- Your assignment: The whole listing below should be printed again exactly, with no images.
[Opening Data block section]
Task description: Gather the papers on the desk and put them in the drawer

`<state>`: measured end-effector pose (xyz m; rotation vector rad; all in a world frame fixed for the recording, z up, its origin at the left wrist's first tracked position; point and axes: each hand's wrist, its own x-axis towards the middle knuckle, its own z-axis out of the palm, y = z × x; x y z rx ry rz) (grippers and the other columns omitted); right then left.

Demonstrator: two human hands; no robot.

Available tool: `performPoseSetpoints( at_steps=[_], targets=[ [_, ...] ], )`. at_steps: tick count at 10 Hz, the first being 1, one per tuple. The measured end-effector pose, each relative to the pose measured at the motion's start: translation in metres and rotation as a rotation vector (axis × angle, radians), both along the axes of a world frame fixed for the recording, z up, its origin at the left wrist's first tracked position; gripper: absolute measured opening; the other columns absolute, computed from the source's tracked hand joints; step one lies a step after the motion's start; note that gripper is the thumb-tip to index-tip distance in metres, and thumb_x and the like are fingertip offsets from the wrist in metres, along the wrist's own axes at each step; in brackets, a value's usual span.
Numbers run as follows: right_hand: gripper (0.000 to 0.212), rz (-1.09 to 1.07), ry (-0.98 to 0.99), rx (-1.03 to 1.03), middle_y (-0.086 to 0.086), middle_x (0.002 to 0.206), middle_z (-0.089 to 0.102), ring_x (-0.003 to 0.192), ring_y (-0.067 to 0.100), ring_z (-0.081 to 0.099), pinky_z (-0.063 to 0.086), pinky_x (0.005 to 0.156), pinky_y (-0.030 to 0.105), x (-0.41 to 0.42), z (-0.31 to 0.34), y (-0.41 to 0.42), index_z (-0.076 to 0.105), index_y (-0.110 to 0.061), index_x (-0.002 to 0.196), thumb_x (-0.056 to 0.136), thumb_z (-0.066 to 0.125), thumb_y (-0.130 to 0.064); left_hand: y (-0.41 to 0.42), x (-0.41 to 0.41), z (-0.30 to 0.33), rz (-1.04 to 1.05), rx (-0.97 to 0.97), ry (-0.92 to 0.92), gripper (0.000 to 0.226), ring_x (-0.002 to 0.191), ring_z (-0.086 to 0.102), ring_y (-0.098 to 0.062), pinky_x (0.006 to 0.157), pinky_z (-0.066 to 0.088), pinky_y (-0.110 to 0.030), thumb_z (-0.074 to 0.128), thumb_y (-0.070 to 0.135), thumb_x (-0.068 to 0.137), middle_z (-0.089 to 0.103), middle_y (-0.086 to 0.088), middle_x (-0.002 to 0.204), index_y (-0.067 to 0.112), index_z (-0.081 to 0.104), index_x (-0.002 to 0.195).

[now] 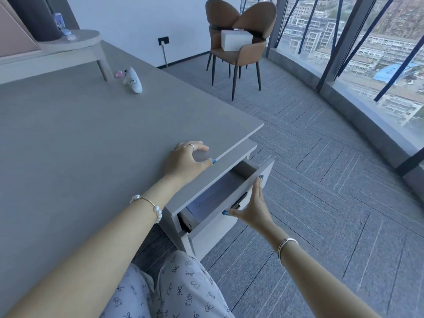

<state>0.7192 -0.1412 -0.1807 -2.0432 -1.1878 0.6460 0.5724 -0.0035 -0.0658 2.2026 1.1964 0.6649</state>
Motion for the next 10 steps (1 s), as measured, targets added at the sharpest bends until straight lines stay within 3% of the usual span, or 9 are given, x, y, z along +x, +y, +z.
performPoseSetpoints(
  at_steps=[3, 5, 7, 8, 10],
  targets=[
    [0.124, -0.002, 0.024, -0.029, 0.010, 0.160, -0.001, 0.148, 0.018, -0.003, 0.011, 0.116, 0.029, -0.026, -0.006, 0.049, -0.001, -0.001, 0.147, 0.064, 0.076, -0.051, -0.001, -0.001, 0.002, 0.005, 0.011, 0.006, 0.036, 0.127, 0.040, -0.010, 0.106, 0.033, -0.030, 0.070, 0.034, 0.075, 0.056, 0.009, 0.134, 0.024, 0.066, 0.109],
    [0.124, 0.029, -0.019, -0.063, 0.010, 0.160, -0.001, 0.148, 0.019, 0.002, 0.016, 0.114, 0.028, -0.028, -0.002, 0.061, -0.001, -0.001, 0.147, 0.065, 0.073, -0.056, -0.001, 0.001, 0.003, 0.010, 0.022, 0.005, 0.034, 0.126, 0.041, -0.012, 0.107, 0.033, -0.032, 0.071, 0.034, 0.074, 0.057, 0.007, 0.133, 0.025, 0.066, 0.106],
    [0.115, 0.090, -0.047, -0.117, 0.006, 0.160, 0.008, 0.147, 0.017, 0.009, 0.022, 0.114, 0.035, -0.016, 0.007, 0.056, 0.004, -0.007, 0.148, 0.069, 0.067, -0.061, -0.003, 0.000, 0.004, 0.000, 0.031, 0.028, 0.035, 0.127, 0.041, -0.013, 0.106, 0.034, -0.031, 0.069, 0.035, 0.076, 0.056, 0.007, 0.134, 0.024, 0.065, 0.109],
    [0.110, 0.103, -0.033, -0.090, 0.004, 0.160, 0.008, 0.146, 0.018, 0.013, 0.024, 0.113, 0.036, -0.016, 0.019, 0.043, -0.002, -0.013, 0.149, 0.074, 0.066, -0.056, -0.005, -0.001, 0.005, -0.010, 0.039, 0.035, 0.036, 0.128, 0.041, -0.013, 0.107, 0.033, -0.031, 0.067, 0.035, 0.077, 0.056, 0.005, 0.135, 0.022, 0.064, 0.111],
    [0.092, 0.087, -0.087, -0.025, 0.008, 0.154, 0.028, 0.136, 0.026, 0.036, 0.037, 0.103, 0.039, -0.019, 0.048, 0.018, 0.007, -0.021, 0.149, 0.080, 0.059, -0.054, -0.010, 0.002, 0.002, -0.079, 0.182, 0.192, 0.037, 0.132, 0.039, -0.020, 0.105, 0.029, -0.033, 0.055, 0.033, 0.086, 0.051, -0.002, 0.140, 0.017, 0.058, 0.119]
  ],
)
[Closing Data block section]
- Answer:
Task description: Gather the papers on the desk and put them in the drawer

`<state>`: measured end-effector pose (xyz m; rotation vector rad; all in a world frame fixed for the recording, z up, its origin at the left wrist's first tracked position; point and axes: each hand's wrist, its own x-axis towards the middle knuckle, its own z-axis out of the palm, y = z × x; x y z rx ry rz) (grippers and the other columns omitted); right then left.

Demonstrator: two human hands; no robot.

Available tool: `performPoseSetpoints( at_steps=[_], targets=[ [_, ...] ], )`. at_steps: tick count at 10 Hz, the first being 1, one per tuple. The measured end-effector pose, each relative to the pose measured at the motion's start: translation in metres and rotation as a rotation vector (axis × angle, radians), both along the axes of a world frame fixed for the recording, z up, its origin at the left wrist's first tracked position; gripper: absolute measured opening; the other columns absolute, computed from the source's tracked hand joints; step one lies a step after the motion's start; note that gripper is the thumb-tip to index-tip distance in metres, and thumb_x and the like are fingertip offsets from the wrist in metres, along the wrist's own axes at each step; in brackets, a value's usual span.
Numbers run as follows: right_hand: gripper (0.000 to 0.212), rz (-1.09 to 1.07), ry (-0.98 to 0.99), rx (-1.03 to 1.03), middle_y (-0.086 to 0.086), middle_x (0.002 to 0.206), middle_z (-0.089 to 0.102), ring_x (-0.003 to 0.192), ring_y (-0.067 to 0.100), ring_z (-0.081 to 0.099), pinky_z (-0.063 to 0.086), pinky_x (0.005 to 0.156), pinky_y (-0.030 to 0.105), x (-0.41 to 0.42), z (-0.31 to 0.34), y (-0.41 to 0.42), index_z (-0.076 to 0.105), index_y (-0.110 to 0.061), index_x (-0.002 to 0.196), thumb_x (-0.056 to 0.136), thumb_z (-0.066 to 0.125), thumb_y (-0.130 to 0.064); left_hand: y (-0.41 to 0.42), x (-0.41 to 0.41), z (-0.30 to 0.33), rz (-1.04 to 1.05), rx (-0.97 to 0.97), ry (-0.92 to 0.92), gripper (0.000 to 0.226), ring_x (-0.002 to 0.191), ring_z (-0.086 to 0.102), ring_y (-0.098 to 0.062), pinky_x (0.006 to 0.157), pinky_z (-0.066 to 0.088), pinky_y (-0.110 to 0.030), thumb_z (-0.074 to 0.128), thumb_y (-0.070 to 0.135), thumb_x (-0.068 to 0.137), middle_z (-0.089 to 0.103), middle_y (-0.086 to 0.088), middle_x (-0.002 to 0.204), index_y (-0.067 to 0.112), index_z (-0.081 to 0.104), index_x (-0.002 to 0.195).

[now] 

<state>0.7192 -0.1412 -0.1807 -2.0432 -1.1878 0.6460 0.5724 -0.0035 -0.0658 2.2026 1.1964 0.6649</state>
Motion for the next 10 steps (1 s), as measured, targets added at the sharpest bends until straight lines stay within 3% of the usual span, or 9 are given, x, y, z along +x, +y, +z.
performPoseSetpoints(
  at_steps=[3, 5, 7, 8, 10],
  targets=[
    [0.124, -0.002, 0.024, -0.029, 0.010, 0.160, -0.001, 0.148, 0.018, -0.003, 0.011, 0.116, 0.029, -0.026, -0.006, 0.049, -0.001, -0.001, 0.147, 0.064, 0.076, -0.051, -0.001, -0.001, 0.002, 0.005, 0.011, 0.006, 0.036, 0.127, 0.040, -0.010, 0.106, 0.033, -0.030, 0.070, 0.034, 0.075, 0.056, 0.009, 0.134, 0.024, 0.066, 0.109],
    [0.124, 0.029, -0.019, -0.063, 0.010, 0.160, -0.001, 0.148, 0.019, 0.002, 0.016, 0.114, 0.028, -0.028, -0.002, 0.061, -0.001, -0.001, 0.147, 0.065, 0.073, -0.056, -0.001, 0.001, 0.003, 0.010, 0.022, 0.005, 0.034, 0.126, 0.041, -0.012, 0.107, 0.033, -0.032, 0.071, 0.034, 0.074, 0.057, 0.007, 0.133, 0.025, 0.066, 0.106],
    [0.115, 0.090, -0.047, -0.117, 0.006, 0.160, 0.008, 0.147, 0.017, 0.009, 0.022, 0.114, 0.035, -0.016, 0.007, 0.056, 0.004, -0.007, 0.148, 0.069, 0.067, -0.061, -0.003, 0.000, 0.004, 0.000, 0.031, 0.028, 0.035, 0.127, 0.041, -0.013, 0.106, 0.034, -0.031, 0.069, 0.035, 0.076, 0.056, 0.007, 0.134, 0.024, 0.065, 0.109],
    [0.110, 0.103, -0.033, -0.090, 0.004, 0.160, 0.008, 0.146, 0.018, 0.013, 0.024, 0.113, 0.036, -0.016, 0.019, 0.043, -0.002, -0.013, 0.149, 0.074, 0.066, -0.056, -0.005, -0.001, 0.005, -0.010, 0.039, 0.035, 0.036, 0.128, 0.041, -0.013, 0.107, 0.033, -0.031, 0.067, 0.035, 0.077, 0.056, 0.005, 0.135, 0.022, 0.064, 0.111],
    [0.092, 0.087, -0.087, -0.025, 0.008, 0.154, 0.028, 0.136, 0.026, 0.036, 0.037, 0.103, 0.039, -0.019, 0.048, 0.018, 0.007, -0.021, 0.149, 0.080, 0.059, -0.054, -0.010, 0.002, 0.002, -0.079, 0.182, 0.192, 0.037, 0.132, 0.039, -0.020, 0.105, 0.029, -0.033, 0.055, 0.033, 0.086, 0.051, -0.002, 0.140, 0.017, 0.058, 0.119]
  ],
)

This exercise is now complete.